The meeting is getting under way a bit later than the customary eight o'clock start time, owing partly to the fact that each council member was served upon arrival with a subpoena courtesy of Mayor Gloria Bango, who is suing them.

But things have quieted down now, and everyone is settling in for a long evening of city business. To open the meeting, the mayor has asked the Sweetwater Senior Center choir to sing. "I think they can cheer us up," declares Bango, a tall, wide woman with thick graying curls.

The dozen or so choir members, adorned with red scarves around their necks, gather in front of the dais and sing an a capella medley of ballads, concluding with the exile rallying song "Cuba, Que Lindo Es Cuba," only with a twist: In place of some of the verses, the soloist sings about Sweetwater's most important public officials. "Hemos venido a cantar a Gloria Bango, que es la alcaldesa" (We've come to sing to Gloria Bango, who is the mayor) ... "y al presidente, que es Pepe Diaz...." Between the stirring choruses, each council member is melodically recognized, as is police chief Jesus Menocal. At the end, after the spontaneous cry of "AQue viva Cuba libre!" the audience calls back, "!Viva!"

Los viejitos cantantes are presenting an inspiring unified front, but Sweetwater, population 14,000, is not known for political harmony. (Some of the goings-on were chronicled in New Times in "As Sweetwater Turns," a June 1994 cover story.) The town, founded in 1941 by Russian circus midgets, is in the midst of its latest political wrestling match. Not only has the mayor twice gone to court against the council in recent weeks, but tonight the council will vote unanimously to retain an outside attorney to sue the mayor.

This latest fracas involves a confusing tangle of conflicts over job descriptions.

According to Bango, mayor for close to two years and former council president, it began when her assistant, Dennis Whitt, investigated allegations of sexual harassment against Councilman Manolo Fernandez, found them credible, and in May sent them along to the Dade State Attorney's Office. Soon thereafter council president Diaz refused to place his requisite signature on Whitt's July 16 paycheck, prompting Bango to seek a court order forcing him to sign.

Cameras from Miami's two local Spanish-language television channels follow Bango out of the chambers during a brief break. She tells reporters that Circuit Court Judge Amy Steele Donner has ordered Diaz to sign Whitt's check, but that it was an emergency order and will not be formalized until an evidentiary hearing to be held sometime in the future. "They accused me of illegality and impropriety," Bango complains in Spanish. "I've always done the best I could for the city of Sweetwater. I'm tired of this character assassination."

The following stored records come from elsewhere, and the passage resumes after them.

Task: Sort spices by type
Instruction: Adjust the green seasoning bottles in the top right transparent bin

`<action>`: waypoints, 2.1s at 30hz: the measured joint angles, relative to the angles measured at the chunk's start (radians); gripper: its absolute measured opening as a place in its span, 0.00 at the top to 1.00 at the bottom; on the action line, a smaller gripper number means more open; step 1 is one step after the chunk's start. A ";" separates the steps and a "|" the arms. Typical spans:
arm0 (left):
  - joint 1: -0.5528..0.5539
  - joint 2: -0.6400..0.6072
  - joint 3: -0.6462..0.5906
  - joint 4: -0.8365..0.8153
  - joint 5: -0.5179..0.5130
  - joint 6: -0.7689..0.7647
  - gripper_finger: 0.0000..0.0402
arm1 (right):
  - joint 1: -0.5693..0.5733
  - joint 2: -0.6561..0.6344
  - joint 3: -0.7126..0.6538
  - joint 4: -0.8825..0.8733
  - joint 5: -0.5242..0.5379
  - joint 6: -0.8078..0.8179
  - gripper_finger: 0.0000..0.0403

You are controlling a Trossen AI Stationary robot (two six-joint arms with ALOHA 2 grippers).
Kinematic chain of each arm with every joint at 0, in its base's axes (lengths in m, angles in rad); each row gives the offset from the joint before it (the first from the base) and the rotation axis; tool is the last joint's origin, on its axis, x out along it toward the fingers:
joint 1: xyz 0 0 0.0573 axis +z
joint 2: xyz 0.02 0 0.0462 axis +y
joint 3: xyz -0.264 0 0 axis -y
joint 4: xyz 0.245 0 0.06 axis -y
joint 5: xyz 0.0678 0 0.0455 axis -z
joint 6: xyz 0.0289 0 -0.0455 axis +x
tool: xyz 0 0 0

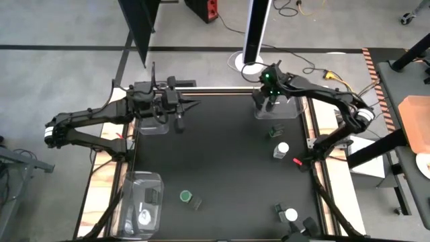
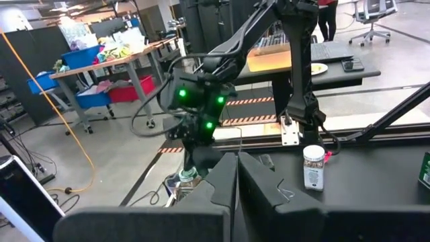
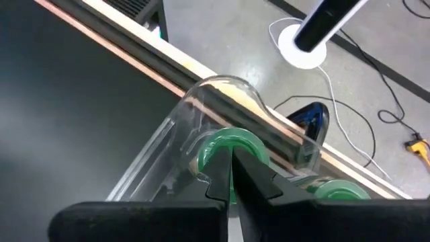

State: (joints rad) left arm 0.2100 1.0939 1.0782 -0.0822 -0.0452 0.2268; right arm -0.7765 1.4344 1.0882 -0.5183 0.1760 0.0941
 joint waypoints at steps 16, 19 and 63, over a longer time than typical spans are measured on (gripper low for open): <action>0.000 0.001 -0.002 -0.001 0.000 0.000 1.00 | 0.013 0.008 -0.020 0.008 0.011 -0.026 0.98; 0.000 0.001 -0.002 -0.001 0.000 0.000 1.00 | 0.013 0.015 -0.020 0.036 0.011 -0.063 0.98; 0.000 0.001 -0.005 0.000 0.000 0.000 1.00 | 0.019 0.013 -0.024 -0.026 0.120 0.024 0.98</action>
State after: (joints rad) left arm 0.2100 1.0953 1.0728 -0.0826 -0.0448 0.2268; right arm -0.7578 1.4479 1.0641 -0.5442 0.2963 0.1183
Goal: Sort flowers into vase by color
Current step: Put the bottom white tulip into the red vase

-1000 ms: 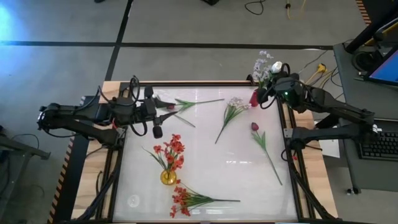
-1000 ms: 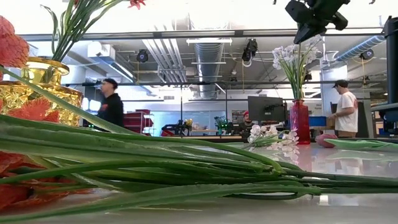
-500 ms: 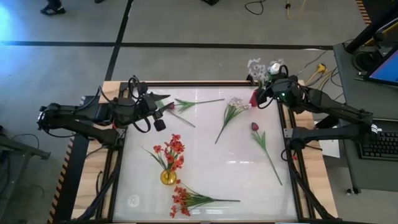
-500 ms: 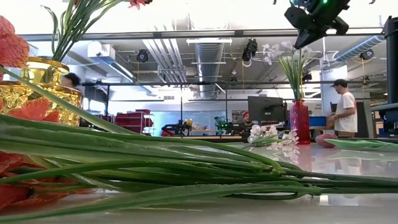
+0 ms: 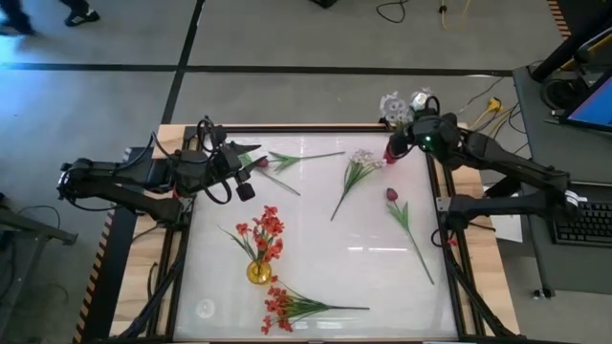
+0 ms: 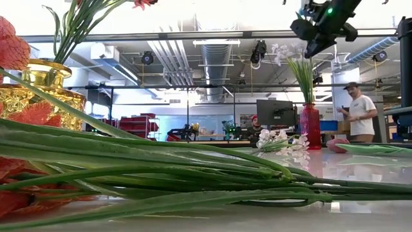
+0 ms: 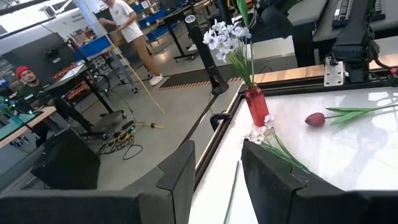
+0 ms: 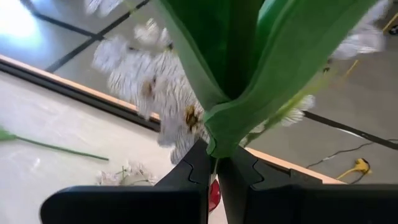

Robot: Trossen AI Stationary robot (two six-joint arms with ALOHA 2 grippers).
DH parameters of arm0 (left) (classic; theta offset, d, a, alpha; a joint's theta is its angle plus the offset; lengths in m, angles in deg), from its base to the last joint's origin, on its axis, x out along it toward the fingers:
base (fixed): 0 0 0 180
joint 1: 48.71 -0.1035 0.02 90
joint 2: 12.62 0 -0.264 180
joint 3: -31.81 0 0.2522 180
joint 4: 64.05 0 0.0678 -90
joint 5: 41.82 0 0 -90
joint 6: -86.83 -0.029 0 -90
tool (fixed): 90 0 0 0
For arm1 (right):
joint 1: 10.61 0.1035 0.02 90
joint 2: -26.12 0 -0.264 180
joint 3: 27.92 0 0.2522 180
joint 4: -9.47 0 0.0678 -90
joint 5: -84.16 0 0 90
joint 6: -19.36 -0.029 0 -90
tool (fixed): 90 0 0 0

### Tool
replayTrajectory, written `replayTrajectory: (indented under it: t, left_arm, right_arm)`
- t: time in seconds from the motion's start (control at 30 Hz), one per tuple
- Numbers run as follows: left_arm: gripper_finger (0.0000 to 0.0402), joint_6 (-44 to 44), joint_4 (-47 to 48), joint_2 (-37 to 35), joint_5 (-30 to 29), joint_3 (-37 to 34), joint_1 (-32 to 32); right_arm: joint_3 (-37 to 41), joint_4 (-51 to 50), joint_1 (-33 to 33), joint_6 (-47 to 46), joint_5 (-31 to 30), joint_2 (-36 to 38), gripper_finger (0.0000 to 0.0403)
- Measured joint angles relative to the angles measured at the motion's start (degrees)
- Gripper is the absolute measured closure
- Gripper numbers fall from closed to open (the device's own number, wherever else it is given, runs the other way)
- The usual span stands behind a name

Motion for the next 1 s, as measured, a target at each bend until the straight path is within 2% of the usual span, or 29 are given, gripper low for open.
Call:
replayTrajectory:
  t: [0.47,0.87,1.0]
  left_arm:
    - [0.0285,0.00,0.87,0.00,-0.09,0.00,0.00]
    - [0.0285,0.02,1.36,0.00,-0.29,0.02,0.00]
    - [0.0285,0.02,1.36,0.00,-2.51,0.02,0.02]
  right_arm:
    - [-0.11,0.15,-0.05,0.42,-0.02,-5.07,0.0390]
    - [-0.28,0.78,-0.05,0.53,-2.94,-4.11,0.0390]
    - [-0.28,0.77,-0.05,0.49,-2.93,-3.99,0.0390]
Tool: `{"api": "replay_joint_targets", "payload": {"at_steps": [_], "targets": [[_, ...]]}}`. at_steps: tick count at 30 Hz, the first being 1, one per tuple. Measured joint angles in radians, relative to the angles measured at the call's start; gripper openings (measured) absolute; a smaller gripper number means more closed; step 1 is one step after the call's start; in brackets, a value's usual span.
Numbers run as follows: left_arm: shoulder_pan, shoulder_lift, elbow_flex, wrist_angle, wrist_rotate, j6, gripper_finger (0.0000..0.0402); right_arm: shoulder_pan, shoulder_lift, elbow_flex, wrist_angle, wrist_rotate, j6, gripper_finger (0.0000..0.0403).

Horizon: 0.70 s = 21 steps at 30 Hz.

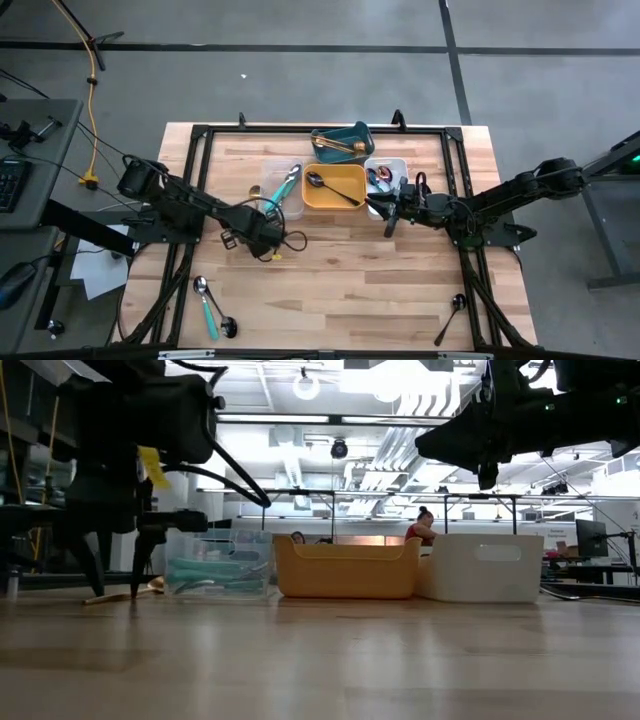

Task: Sort silverware by color (type)
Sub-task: Put the gold color spoon into the green bin

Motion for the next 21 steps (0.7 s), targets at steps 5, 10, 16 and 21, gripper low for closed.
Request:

Captured by the cameras on another break, Pepe Diaz explains that there were several problems with Whitt's check, not the least of which was the fact that it was drawn on a fund reserved for Sweetwater's finance director (there is no finance director at the moment, though Whitt says he does financial work along with his other duties). "[The judge] made the temporary order without evidence, without testimony, nothing," says Diaz, a massive man in a black suit and neon-bright patterned tie, his abundant black hair combed back in a modest pompadour. "We'll see if that was correct or not." Bango, Diaz adds, hired Whitt a year ago without the council's approval. He and his colleagues aren't sure what Whitt does as Bango's assistant, but whatever it is, his $39,000 salary isn't in the budget.

The lawsuit the council will lodge against the mayor demands that she hire a finance director (Bango, who as a so-called strong mayor is responsible for all aspects of city administration, maintains there's no need for a finance director) and a building-and-zoning director (nothing in the budget for this position). Bango's attorney, Stephen Zukoff, says he's filed more than 24 motions with the court in the space of about two weeks; the council's counsel, Roberto Rojas, hasn't as yet put in as much time as Zukoff has, but at rates of $200 to $250 per hour, the town of Sweetwater will be shelling out tens of thousands of dollars in legal fees if the cases drag on for several months as expected.

With so much thrusting and parrying consuming the council's time and the media's attention, it would be easy to forget that there are plenty of other issues to deal with tonight. The citizen protest against the Sweetwater police for assiduous ticketing of illegally parked trucks, for instance. To investigate this matter, the council has retained Charles Toledo, a lawyer who happens to be Sweetwater's former chief of police (fired by the pre-Bango administration) and the brother of a former deputy chief who is engaged in arbitration talks with the city over his 1995 firing for abuse of officers. The lawyer representing the police union assures the council that he will "attack" any findings made by Toledo and begs the members to rethink their appointment of the former chief. They demur.

But long after midnight, as the meeting is finally winding down, they do take a vote on whether to restrict who can sit next to the mayor at the monthly council meetings. For the past several sessions, it has been Zukoff, Bango's lawyer, who is fond of spouting colorful, confrontational sound bites. By unanimous vote, the council decrees that only the mayor's secretary may sit next to her.

"A lot of the council members feel intimidated when you have different people up there," Pepe Diaz reasons. "And you don't want to look bad in front of the citizens.